- [Required work]: Of the entries below, return only those lines from the line with "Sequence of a" to the line with "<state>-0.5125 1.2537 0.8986", exactly, both included.

- [Provided records]:
::::::::::

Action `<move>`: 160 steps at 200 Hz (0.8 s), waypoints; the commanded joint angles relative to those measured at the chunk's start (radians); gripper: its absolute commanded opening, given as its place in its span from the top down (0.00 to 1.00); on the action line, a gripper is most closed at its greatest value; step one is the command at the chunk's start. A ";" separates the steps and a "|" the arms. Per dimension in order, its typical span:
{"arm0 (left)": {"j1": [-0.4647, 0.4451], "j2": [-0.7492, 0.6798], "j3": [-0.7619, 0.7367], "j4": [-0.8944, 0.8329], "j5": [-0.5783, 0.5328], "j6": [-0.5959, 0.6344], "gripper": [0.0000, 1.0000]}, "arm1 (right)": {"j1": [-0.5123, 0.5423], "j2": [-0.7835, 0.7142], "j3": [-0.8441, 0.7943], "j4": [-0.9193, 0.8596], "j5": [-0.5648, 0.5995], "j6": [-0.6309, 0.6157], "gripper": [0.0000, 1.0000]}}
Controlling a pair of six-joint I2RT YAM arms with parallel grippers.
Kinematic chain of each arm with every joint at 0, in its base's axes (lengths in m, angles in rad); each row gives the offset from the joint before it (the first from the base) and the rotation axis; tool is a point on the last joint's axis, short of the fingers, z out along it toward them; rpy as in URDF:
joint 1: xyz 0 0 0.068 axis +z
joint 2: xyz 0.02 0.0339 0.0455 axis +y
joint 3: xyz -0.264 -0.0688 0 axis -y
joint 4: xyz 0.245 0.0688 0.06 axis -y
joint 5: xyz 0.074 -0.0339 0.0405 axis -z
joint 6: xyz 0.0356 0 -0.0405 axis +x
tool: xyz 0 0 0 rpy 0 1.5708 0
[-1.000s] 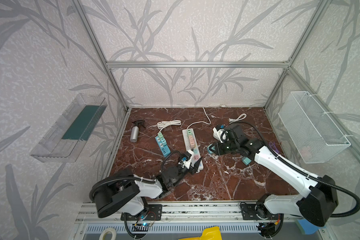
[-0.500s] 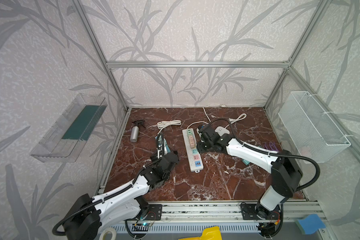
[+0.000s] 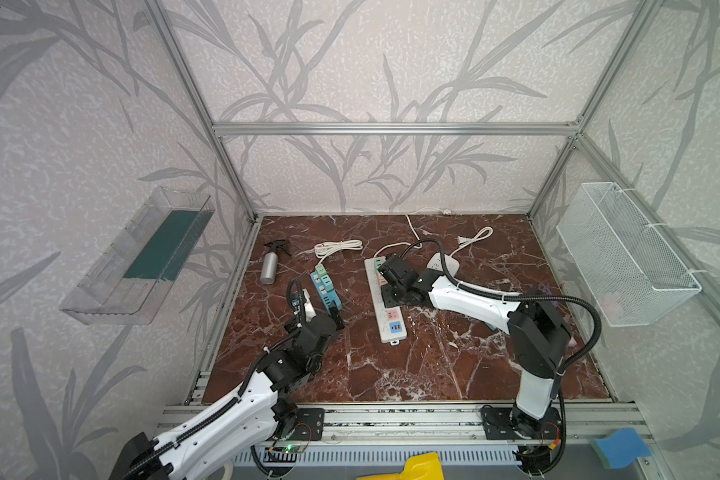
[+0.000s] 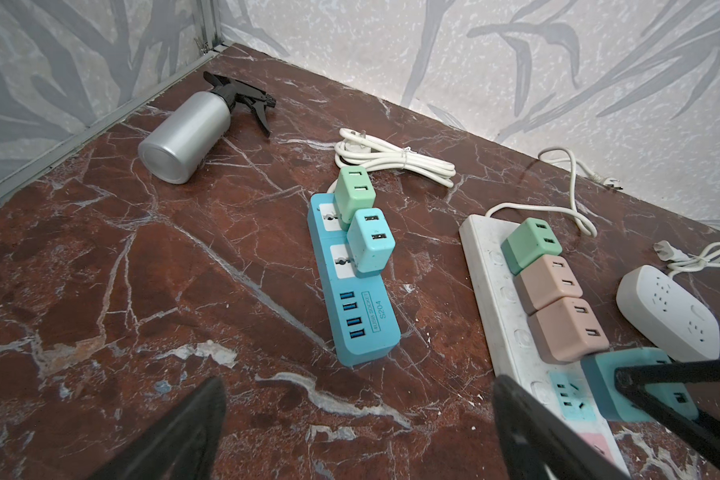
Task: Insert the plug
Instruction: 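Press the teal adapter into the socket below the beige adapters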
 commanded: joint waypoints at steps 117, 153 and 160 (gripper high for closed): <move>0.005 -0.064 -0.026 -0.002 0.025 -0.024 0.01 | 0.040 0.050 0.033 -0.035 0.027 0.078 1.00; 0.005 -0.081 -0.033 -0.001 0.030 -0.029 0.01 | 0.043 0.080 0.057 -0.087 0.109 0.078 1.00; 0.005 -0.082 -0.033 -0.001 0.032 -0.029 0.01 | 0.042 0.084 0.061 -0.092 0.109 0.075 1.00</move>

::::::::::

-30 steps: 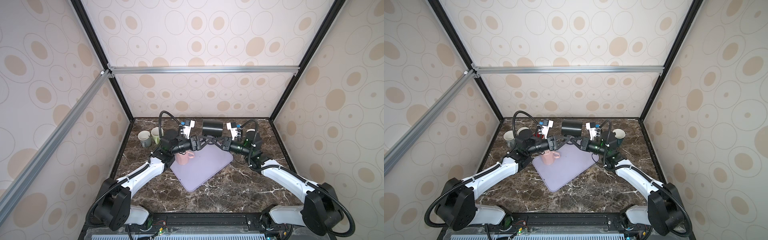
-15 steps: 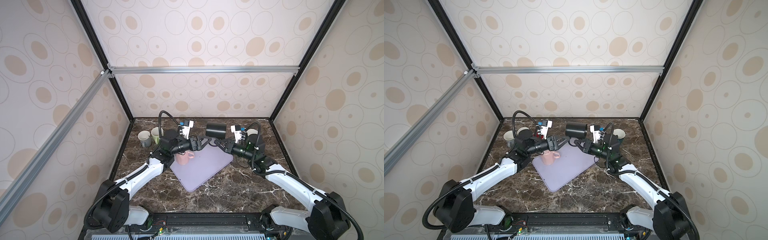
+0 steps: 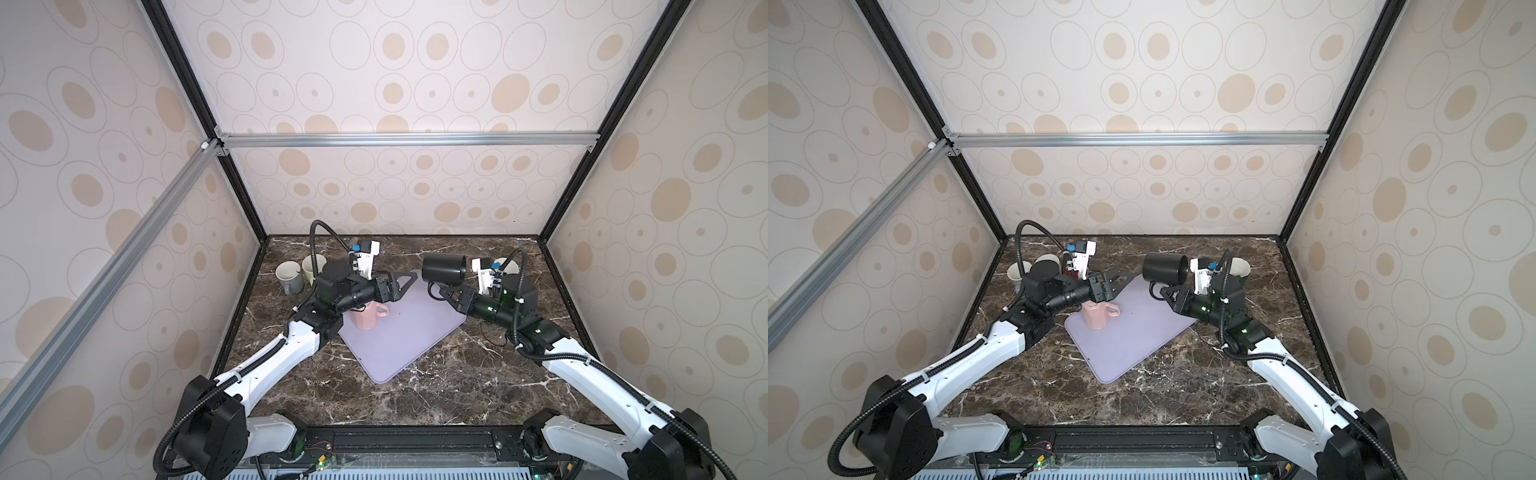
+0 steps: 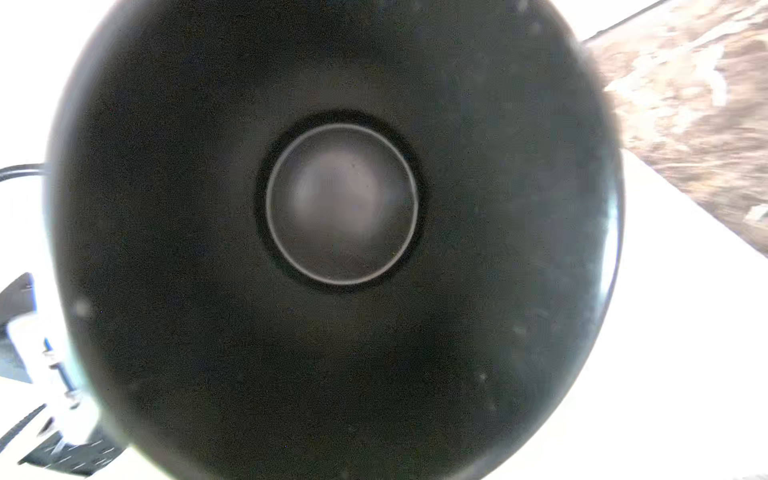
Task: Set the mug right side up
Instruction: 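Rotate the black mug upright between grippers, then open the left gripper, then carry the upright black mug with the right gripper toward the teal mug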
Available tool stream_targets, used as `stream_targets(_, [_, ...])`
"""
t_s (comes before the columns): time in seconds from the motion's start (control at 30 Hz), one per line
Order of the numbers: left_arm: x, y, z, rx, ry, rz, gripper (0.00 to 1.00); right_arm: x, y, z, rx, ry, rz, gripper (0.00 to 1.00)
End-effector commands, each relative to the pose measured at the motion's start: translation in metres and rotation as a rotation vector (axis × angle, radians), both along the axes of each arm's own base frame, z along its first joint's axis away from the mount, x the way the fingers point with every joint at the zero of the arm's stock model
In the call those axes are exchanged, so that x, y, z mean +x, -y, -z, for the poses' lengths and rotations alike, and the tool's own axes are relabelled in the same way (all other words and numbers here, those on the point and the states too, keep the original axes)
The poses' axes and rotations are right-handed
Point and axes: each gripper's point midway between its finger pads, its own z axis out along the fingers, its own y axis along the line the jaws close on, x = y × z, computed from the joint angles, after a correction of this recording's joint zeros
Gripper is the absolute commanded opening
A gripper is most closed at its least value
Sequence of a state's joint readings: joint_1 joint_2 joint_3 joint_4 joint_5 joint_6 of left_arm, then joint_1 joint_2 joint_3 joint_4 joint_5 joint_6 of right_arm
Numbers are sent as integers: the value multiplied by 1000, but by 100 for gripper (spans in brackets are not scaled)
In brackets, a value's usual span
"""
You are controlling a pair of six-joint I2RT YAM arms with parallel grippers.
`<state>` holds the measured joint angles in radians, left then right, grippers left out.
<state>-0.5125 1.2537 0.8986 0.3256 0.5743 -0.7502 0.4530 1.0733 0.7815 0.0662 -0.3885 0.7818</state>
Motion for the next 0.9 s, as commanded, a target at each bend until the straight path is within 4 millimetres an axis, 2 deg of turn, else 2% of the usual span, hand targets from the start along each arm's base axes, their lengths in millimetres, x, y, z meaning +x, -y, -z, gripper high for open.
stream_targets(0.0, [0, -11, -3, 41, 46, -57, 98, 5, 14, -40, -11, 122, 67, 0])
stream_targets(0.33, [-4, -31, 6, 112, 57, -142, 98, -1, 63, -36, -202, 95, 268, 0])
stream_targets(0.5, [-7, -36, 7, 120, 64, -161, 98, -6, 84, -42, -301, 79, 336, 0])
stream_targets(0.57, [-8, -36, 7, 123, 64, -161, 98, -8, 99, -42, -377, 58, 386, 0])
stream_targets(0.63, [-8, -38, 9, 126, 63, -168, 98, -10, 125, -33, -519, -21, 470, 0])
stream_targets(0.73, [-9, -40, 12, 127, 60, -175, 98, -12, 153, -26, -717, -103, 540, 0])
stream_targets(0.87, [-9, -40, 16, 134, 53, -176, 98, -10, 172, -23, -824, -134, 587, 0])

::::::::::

- [Solution to the problem]:
Sequence of a state's joint readings: joint_1 joint_2 joint_3 joint_4 joint_5 joint_6 of left_arm, then joint_1 joint_2 joint_3 joint_4 joint_5 joint_6 of right_arm
Numbers are sent as integers: the value multiplied by 1000, but by 100 for gripper (spans in brackets are not scaled)
In brackets, a value's usual span
"""
You are controlling a pair of six-joint I2RT YAM arms with parallel grippers.
`<state>` holds the measured joint angles in radians, left then right, grippers left out.
<state>-0.5125 1.2537 0.8986 0.3256 0.5743 -0.7502 0.4530 1.0733 0.7815 0.0662 -0.3885 0.7818</state>

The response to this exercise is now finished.